**What to do:** Leave every picture out, then reproduce the rest of the listing exactly.

**Source data:**
+++

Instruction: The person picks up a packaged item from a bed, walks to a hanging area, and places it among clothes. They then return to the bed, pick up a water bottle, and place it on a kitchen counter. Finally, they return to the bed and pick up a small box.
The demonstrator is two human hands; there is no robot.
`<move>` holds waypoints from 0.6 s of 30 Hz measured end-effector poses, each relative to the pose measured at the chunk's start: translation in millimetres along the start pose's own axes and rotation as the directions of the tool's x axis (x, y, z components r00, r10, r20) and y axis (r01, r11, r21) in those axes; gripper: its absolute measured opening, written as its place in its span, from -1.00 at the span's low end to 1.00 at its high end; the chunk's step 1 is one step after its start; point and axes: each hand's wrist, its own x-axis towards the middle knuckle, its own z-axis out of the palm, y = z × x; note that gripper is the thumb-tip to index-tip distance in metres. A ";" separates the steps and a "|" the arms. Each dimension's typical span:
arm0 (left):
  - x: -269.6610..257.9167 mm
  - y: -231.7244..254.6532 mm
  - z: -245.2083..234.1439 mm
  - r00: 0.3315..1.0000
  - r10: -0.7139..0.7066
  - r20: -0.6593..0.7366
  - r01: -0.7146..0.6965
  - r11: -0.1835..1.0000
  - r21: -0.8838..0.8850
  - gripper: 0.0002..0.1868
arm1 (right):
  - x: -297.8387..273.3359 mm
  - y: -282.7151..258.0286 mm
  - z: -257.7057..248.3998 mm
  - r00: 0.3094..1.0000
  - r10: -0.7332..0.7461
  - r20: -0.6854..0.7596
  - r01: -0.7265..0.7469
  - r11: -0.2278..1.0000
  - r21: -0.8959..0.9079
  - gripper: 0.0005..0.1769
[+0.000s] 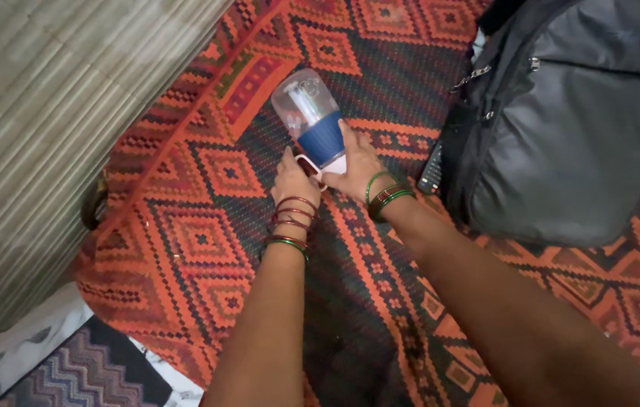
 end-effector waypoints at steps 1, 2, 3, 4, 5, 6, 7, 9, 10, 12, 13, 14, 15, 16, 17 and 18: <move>1.7 -1.8 3.0 0.999 -0.013 0.030 0.013 1.000 -0.021 -0.07 | 1.9 2.7 2.5 1.000 0.026 0.010 -0.025 0.999 -0.029 0.38; 3.7 -4.5 6.7 0.998 -0.025 0.060 0.027 0.999 -0.041 -0.08 | 4.2 5.6 5.0 0.999 0.051 0.018 -0.050 0.997 -0.059 0.39; 6.0 -8.3 10.9 0.995 -0.037 0.092 0.043 0.997 -0.060 -0.08 | 6.4 8.4 7.9 0.997 0.078 0.027 -0.075 0.993 -0.088 0.41; 8.4 -12.5 16.3 0.997 -0.021 0.078 0.026 0.997 -0.068 -0.10 | 8.7 11.3 11.0 0.998 0.055 0.011 -0.054 0.994 -0.094 0.44; 11.5 -16.4 23.2 0.998 -0.003 0.062 0.008 0.997 -0.077 -0.11 | 11.3 14.7 13.5 0.999 0.032 -0.006 -0.032 0.994 -0.103 0.47; 14.6 -20.6 30.7 0.999 0.014 0.047 -0.010 0.996 -0.086 -0.13 | 12.8 18.5 15.7 1.000 0.008 -0.023 -0.011 0.994 -0.111 0.50; 17.1 -25.1 38.8 0.999 0.046 0.003 -0.045 0.994 -0.103 -0.11 | 12.7 22.2 17.8 0.999 0.028 -0.017 -0.030 0.993 -0.118 0.52; 23.7 -33.8 53.8 0.990 0.108 -0.087 -0.119 0.984 -0.133 -0.09 | 13.1 27.9 20.9 0.998 0.065 -0.008 -0.065 0.989 -0.131 0.56; 27.3 -37.7 60.3 0.990 0.101 -0.102 -0.117 0.980 -0.158 -0.09 | 13.3 29.9 21.7 0.998 0.066 -0.011 -0.067 0.987 -0.144 0.58; 31.0 -43.7 72.4 0.988 0.087 -0.128 -0.112 0.972 -0.207 -0.11 | 10.4 32.1 22.9 0.997 0.073 -0.016 -0.074 0.983 -0.168 0.61; 32.3 -47.0 75.6 0.983 0.103 -0.152 -0.134 0.968 -0.210 -0.15 | 7.9 32.2 22.9 0.993 0.120 0.005 -0.118 0.978 -0.170 0.62; 33.1 -50.2 77.5 0.977 0.120 -0.176 -0.157 0.965 -0.212 -0.19 | 3.3 32.1 22.5 0.986 0.168 0.026 -0.161 0.972 -0.174 0.63; 34.1 -51.8 79.0 0.970 0.138 -0.201 -0.181 0.960 -0.215 -0.23 | -1.5 32.3 21.6 0.976 0.215 0.043 -0.204 0.963 -0.179 0.64; 33.5 -53.4 79.5 0.977 0.130 -0.171 -0.167 0.961 -0.222 -0.27 | -6.8 32.4 20.1 0.970 0.238 0.054 -0.227 0.959 -0.169 0.64; 31.3 -55.8 77.8 0.982 0.122 -0.140 -0.152 0.962 -0.226 -0.31 | -13.0 32.0 18.3 0.963 0.262 0.064 -0.249 0.956 -0.157 0.65; 28.3 -57.5 75.5 0.987 0.115 -0.110 -0.138 0.964 -0.229 -0.35 | -19.7 31.5 16.2 0.956 0.284 0.075 -0.272 0.951 -0.146 0.66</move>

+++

**Written reply:**
Instruction: The person picks up a packaged item from a bed, walks to a hanging area, and places it among clothes. They then return to the bed, pick up a water bottle, and place it on a kitchen counter. Finally, they return to the bed and pick up a small box.
The demonstrator is two human hands; there is no robot.
`<move>` holds waypoints from 0.6 s of 30 Hz measured end-effector poses, each relative to the pose measured at the chunk's start: translation in millimetres along the start pose's own axes and rotation as the directions of the tool's x axis (x, y, z components r00, r10, r20) and y axis (r01, r11, r21) in those axes; gripper: its absolute measured opening, written as its place in its span, from -1.00 at the span's low end to 1.00 at its high end; the chunk's step 1 is one step after its start; point and axes: each hand's wrist, its own x-axis towards the middle knuckle, its own z-axis out of the palm, y = z × x; note that gripper is the thumb-tip to index-tip distance in metres. A ";" separates the steps and a "|" the arms. Each dimension's typical span:
arm0 (left):
  - x: -269.6610..257.9167 mm
  - y: -231.7244..254.6532 mm
  - z: -245.2083..234.1439 mm
  - r00: 0.3315..1.0000
  - r10: -0.7139..0.7066
  - r20: -0.6593..0.7366
  - r01: -0.7146..0.6965
  - r11: -0.1835..1.0000
  - r21: -0.8838..0.8850
  - gripper: 0.0002..0.1868
arm1 (right):
  - x: -297.8387..273.3359 mm
  - y: -282.7151..258.0286 mm
  - z: -257.7057..248.3998 mm
  - r00: 0.3094..1.0000
  - r10: -0.7332..0.7461
  - r20: -0.6854..0.7596
  - r01: -0.7265..0.7469
  - r11: -0.2278..1.0000
  - r21: -0.8959..0.9079
  - gripper: 0.0005..0.1769
[+0.000s] 
 end-effector waypoints at steps 1, 2, 3, 4, 5, 6, 7, 9, 10, 12, 13, 14, 15, 16, 17 and 18: <move>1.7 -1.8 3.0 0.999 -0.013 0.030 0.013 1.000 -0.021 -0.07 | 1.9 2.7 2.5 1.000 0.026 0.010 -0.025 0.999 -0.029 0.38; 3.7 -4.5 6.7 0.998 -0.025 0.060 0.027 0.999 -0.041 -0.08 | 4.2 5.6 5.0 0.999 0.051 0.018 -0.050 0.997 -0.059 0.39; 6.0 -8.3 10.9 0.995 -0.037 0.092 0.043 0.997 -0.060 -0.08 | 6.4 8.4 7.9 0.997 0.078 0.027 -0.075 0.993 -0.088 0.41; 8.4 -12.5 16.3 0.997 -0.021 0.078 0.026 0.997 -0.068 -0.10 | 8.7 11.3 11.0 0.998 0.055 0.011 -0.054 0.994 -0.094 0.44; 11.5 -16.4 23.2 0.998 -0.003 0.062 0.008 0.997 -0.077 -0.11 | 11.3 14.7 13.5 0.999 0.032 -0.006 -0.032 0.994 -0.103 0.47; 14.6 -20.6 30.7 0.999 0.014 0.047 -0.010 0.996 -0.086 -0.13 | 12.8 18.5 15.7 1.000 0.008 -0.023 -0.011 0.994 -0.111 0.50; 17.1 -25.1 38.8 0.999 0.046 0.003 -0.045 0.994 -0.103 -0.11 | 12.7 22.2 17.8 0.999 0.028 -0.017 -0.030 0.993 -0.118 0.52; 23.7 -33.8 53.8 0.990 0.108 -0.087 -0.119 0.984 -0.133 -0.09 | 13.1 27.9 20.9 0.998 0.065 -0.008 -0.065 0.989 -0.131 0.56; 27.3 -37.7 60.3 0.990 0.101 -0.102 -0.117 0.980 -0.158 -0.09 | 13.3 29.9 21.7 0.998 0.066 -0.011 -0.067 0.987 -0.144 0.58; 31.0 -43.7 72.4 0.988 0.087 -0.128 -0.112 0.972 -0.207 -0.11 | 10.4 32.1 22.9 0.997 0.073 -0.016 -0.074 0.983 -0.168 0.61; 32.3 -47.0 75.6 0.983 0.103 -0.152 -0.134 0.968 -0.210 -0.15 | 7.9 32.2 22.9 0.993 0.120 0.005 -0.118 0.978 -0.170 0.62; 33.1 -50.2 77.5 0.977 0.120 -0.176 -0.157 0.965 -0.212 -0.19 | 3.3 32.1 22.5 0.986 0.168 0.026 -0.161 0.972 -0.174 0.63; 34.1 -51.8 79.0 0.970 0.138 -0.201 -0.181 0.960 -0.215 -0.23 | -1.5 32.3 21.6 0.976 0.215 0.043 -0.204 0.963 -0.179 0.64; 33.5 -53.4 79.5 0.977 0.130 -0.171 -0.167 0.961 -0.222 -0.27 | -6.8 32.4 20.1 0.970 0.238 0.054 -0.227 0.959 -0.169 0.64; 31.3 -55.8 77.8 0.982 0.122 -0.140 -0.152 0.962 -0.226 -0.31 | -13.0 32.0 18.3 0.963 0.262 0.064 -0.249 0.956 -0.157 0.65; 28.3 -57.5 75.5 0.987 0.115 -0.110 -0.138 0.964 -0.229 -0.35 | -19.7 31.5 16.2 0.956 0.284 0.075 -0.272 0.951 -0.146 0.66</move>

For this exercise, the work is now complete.